■ WHAT THE EXERCISE ASKS: The listing below holds a line with "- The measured" and a later line with "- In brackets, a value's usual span". Write out those two lines and every line between them, exactly, and nothing else.

■ SUPPLIED INFORMATION:

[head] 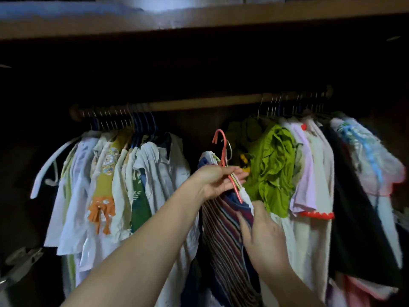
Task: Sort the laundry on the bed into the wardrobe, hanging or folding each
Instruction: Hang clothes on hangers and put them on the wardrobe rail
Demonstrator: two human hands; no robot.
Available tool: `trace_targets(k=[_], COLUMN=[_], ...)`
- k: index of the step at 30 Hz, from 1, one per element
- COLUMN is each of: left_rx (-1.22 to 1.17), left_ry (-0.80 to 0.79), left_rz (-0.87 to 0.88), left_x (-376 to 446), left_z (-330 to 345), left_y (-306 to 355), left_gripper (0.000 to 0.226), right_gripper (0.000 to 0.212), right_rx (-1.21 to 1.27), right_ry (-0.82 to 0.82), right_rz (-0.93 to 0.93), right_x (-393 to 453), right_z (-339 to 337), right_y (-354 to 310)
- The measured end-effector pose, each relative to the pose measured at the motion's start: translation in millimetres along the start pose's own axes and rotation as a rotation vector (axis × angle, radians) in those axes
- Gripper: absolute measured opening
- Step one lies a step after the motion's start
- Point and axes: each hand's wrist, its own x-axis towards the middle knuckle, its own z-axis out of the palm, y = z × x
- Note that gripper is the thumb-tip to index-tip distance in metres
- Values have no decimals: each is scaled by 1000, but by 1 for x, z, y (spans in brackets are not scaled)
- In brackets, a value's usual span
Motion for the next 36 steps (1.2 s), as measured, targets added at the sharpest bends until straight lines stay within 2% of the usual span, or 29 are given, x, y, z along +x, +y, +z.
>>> trace_targets(k=[2, 5, 8, 11, 13, 15, 16, 18, 20, 22, 25, 30, 36], left_rx=[43, 72, 94, 146, 249, 388, 443, 438, 378, 348, 279, 316, 333], left_ry=[12, 14, -6, 6, 98, 281, 345, 330, 219, 152, 142, 138, 154], left_rz=[64, 109, 134, 229, 383, 566, 610, 524, 363, 300, 306, 280, 302], left_x=[3, 9, 16, 20, 32, 44, 46, 44, 38, 43, 47, 59, 76], left_z=[-7, -15, -20, -22, -30, -42, -46, -52, -55, -62, -68, -78, -86], left_y=[-4, -9, -9, 0, 8, 17, 19, 19, 17, 14, 16, 15, 14], left_gripper=[24, 26, 24, 21, 18, 13, 18, 31, 30, 29, 30, 27, 35], right_gripper=[23, 44, 31, 26, 27, 27, 26, 24, 22, 22, 23, 26, 29], right_rx=[21, 99, 140, 142, 158, 158, 152, 156, 180, 188, 196, 167, 83], right_ry=[39, 109, 196, 200, 207, 250, 265, 287, 309, 323, 317, 299, 187], right_rz=[-40, -34, 34, 40, 55, 69, 76, 77, 38, -3, -13, 0, 59], right_x=[0, -3, -2, 17, 40, 64, 74, 91, 104, 116, 130, 152, 174], right_z=[17, 36, 46, 51, 56, 60, 62, 64, 66, 68, 73, 79, 77], right_y=[4, -1, -7, -13, -17, -21, -23, -25, -29, -34, -39, -41, -53])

■ TASK SOLUTION:
- The measured end-effector pose, each relative to the pose measured at the motion's start: translation in millimetres along the start pose's own axes and rotation as a rotation vector (axis × angle, radians) in those axes
- Gripper: absolute measured opening
- Step one lies a step after the motion's start
- Point and axes: each hand's wrist, its own x-axis towards the middle knuckle, its own z-axis out of the palm, y = z × x
- Note that gripper is the thumb-tip to index-tip distance in metres
- Values have no decimals: each is scaled by 1000, but by 1 for x, z, y (spans in brackets are not scaled)
- In brackets, a value's usual span

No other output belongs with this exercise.